はちとばらの花·Ogawa Mimei

はちとばらの花

はちとばらのはな

小川 未明(Ogawa Mimei)

beginnerchildren· 1977· 青空文庫 ↗

はちは、人間の邪魔にならぬところに、また、あんまり子供たちから気づかれないようなところに、巣をつくりはじめました。

仲間たちといっしょに、朝は早く、まだ太陽の上らないうちから、晩方はまたおそく、まったく日の沈んでしまうころまで、せっせと働いたのであります。

彼らが、こうして働いているときに、この世の中では、いろいろなおもしろいことや、またおもしろくないことなどが起こっても、けっして、それに目もとまらなければ、また心のひかれるようなことがなかったほど、いっしょうけんめいであったのでした。

ひまなとんぼが遊んでいたり、おしゃべりなせみが鳴いていたりする間に、はちはせっせと働いていました。

一ぴきのはちは、巣を離れて、外へいっていて、すこし暇がとれたのでした。

「ああおそくなった。早く帰っておてつだいをしなければならぬ。」と思って、急いで、青い空の下を、自分たちの巣の方に向かって、一直線に走ってきました。

すると、どうでしょう。留守の間にたいへんなことが起こりました。せっかく、幾日となく、日も夜も精を出して、やっと半分も造った巣は、たたき落とされてめちゃめちゃに砕かれ、そのうえに、仲間までが幾ひきとなく殺されていたからです。これを見て、はちは、気が遠くなるほど驚きました。そして、悲しみました。
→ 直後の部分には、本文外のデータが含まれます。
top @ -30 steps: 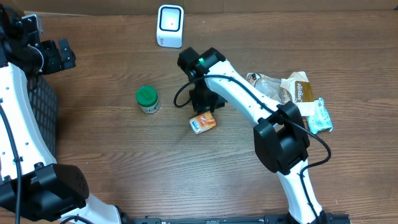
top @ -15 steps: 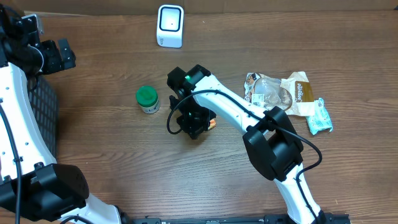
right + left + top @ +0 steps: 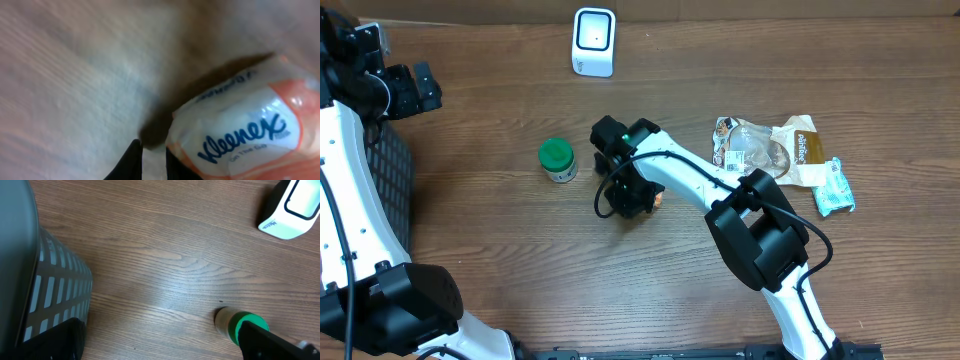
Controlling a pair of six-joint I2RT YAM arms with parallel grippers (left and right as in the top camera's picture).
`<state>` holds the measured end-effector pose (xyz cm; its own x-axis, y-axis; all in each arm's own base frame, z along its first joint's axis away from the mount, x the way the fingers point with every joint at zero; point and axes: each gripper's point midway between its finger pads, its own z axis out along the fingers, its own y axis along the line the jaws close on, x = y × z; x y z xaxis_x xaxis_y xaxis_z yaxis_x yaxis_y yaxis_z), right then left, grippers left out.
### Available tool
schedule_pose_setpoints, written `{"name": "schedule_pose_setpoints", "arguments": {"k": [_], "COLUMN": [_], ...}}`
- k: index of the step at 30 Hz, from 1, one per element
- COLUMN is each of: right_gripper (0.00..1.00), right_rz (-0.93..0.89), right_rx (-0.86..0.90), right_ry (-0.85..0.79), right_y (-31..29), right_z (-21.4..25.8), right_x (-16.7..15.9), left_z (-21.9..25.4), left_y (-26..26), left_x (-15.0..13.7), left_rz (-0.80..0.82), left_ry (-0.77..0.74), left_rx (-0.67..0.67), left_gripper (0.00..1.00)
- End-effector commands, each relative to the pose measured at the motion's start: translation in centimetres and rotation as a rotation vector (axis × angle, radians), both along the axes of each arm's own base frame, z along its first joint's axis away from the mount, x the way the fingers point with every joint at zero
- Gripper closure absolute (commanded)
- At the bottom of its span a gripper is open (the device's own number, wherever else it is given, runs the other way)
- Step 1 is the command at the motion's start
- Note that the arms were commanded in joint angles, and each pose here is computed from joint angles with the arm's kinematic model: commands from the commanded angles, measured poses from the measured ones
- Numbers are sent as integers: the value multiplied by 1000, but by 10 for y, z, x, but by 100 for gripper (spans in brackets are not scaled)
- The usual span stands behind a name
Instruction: Scan the item barcode
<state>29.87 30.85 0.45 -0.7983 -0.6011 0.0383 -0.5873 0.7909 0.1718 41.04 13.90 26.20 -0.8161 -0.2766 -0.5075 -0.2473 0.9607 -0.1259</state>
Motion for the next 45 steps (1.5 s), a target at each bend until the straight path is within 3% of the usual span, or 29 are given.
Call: {"name": "schedule_pose_setpoints", "arguments": {"k": [1,6,11,14,18,25,34,45], "right_gripper": [79,78,84,83,79,60,61,63], "right_rz": [-232,-432,-473,-499,-561,-718,-835,-889], "right_rx": [74,136,292,386,372,228,205,155], "right_ry": [-105,-173,-53,-70,-76,67,126,179], "right_y": [13,9,6,-8,-38,-69,-74,-62], "right_z": [24,29,64,110,136,88,20,1], "right_x": [40,81,86,94,93,65,44,26], "left_z": [0,0,0,0,0,0,0,0], "left_y": [-2,-2,-2,-2,-2,-2,-2,-2], "left_x": [3,3,3,3,3,3,3,3], "left_rz": [-30,-30,-30,-30,-30,-30,-30,-30], "left_ry": [-2,-1,-1,-1,-2,-1,-1,-1], "left_rx": [15,15,15,15,15,15,15,15], "left_gripper": [0,0,1,1,0,0,1,0]}}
「だれが、こんなことをしたのだろう?」と考えましたが、すぐそれは、人間のいたずら子がしたということがわかりました。

そこへ、外へ出た仲間が、つぎつぎともどってきました。そして、みんなが、この有り様を見ておどろき、腹をたてぬものはなかったのです。

砕かれた、巣のまわりを飛びまわり、どうしたらいいものかと思案に暮れました。憎いいたずら子を針で刺してやりたいと思いましたが、どこへ逃げたか、その子供らの、影も、形もあたりには見えませんでした。

「どうしたら、いいものだろうか。